Mana Desam is a 1949 Indian Telugu-language drama film directed by L. V. Prasad. It was produced by Raja Saheb of Mirzapur under the Sobhanachala Pictures banner, and presented by Krishnaveni. It stars V. Nagayya, C. H. Narayana Rao and Krishnaveni, with music composed by Ghantasala. The film is the debut of actor N. T. Rama Rao in the film industry. It is based on the Bengali novel Vipradas by Sarat Chandra Chattopadhyay, and is set against the backdrop of the Indian independence movement.

== Plot ==
The story is set in 1942. Ramnath is a respectable rich man living in a village with his wife Janaki, son Nehru, brother Madhu and a doting step-mother Yasodha, who does not like Madhu's active participation in the freedom struggle, fearing that he may be jailed. Janaki's uncle, a lawyer, visits them with his city-bred daughter Sobha. She takes a liking for Madhu but is against his political leanings.

Ramnath moves his family to Madras. Madhu is arrested for participating in the movement against British rule. A changed Sobha too jumps into the freedom struggle.
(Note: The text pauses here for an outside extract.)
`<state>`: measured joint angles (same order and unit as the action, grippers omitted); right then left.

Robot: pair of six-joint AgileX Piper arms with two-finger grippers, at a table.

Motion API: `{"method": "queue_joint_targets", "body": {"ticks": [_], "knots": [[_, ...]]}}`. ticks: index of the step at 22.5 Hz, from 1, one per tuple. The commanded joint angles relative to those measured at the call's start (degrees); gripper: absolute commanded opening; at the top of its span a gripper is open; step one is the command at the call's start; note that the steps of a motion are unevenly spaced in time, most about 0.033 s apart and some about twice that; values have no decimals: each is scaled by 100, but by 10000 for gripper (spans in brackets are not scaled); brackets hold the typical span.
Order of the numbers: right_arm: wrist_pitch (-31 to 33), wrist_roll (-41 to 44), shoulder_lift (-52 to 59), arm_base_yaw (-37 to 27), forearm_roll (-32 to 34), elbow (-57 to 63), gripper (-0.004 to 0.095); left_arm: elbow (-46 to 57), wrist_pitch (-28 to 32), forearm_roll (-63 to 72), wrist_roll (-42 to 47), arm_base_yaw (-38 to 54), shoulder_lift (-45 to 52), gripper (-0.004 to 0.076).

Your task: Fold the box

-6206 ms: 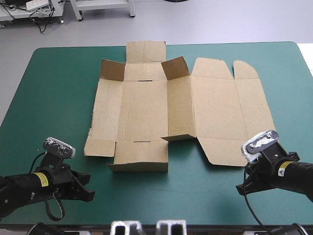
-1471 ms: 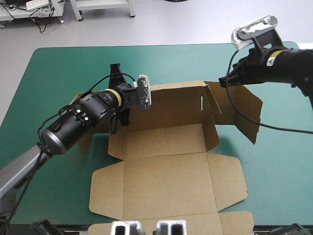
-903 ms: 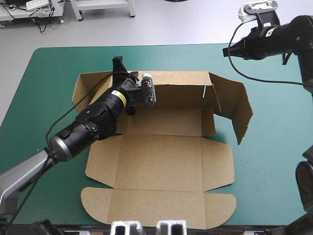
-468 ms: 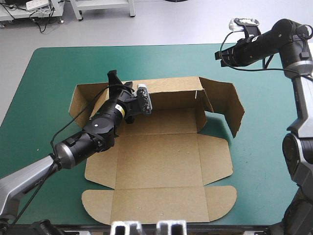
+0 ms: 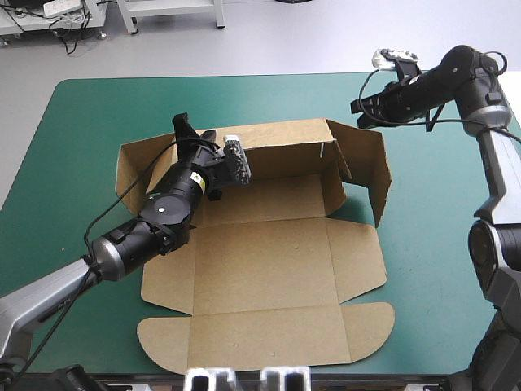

Unable to trace her, the police take Ramnath into custody. An enraged Yasodha too joins the movement and goes to jail. But both are soon released. Madhu, on parole, comes home and Janaki treats him like her son. By then she is critically ill. Once the parole is over, the police come to take him back to prison. On seeing them, Janaki dies of shock. The police drag a deranged Madhu. After serving the sentence, Madhu, still in a mentally deranged condition, is released. Yasodha blames Ramnath for her son's plight. A dejected Ramnath leaves the house with his son. But, worried about his brother, he returns home and saves him from a fall. Dramatically, Madhu regains normality. India gets independence and the family participates in the celebrations.

== Cast ==
- V. Nagayya as Ramnath
- C. H. Narayana Rao as Madhu
- Krishnaveni as Sobha
- N. T. Rama Rao as British Inspector
- Relangi as Constable No: 144
- Vangara as Nandayya
- Ramanatha Sastry as Barrister (Sobha's father and Janaki's uncle)
- Surabhi Bala Saraswati as Sobha's friend
- Kanchan as Janaki
- Hemalatha as Yasodha
- Lakshmikantham as Narsi
- Master Vijay Shankar as Nehru

== Soundtrack ==
The film's soundtrack is composed by Ghantasala.
- "Jaya Janani" – patriotic song, singers are Ghantasala and C. Krishnaveni
- "Emito Ee Sambhandam Enduko Ee Anubhandam" – duet, singers are M. S. Ramarao and C. Krishnaveni
- "Chalo Chalo Raja" – Singers are M. S. Ramarao and C. Krishnaveni
- "Ninnu Nenu Maruvalenura Police Yenkatsami" – rural style song, singer is Jikki Krishnaveni
- "Atta leni Kodalu Uttamuralu" – folklore song. singer is C. Kirshnaveni
- "Vedalipo Tella Dora Vedalipo" – patriotic group song..Ghantasala and C. Krishnaveni & Group.
- "Nirvedamela Kanneridela" – Gandian song by Nagayya
- "O Bharata Yuvaka" – patriotic group song..Ghantasala & Group.
- "Kallo Ninnu CHoosinane Pilla Vallu Jallumannade" – duet, singers are Ghantasala and C. Krishnaveni
- "Vaishnava Janato" – Traditional Bhajan.. Ghantasala.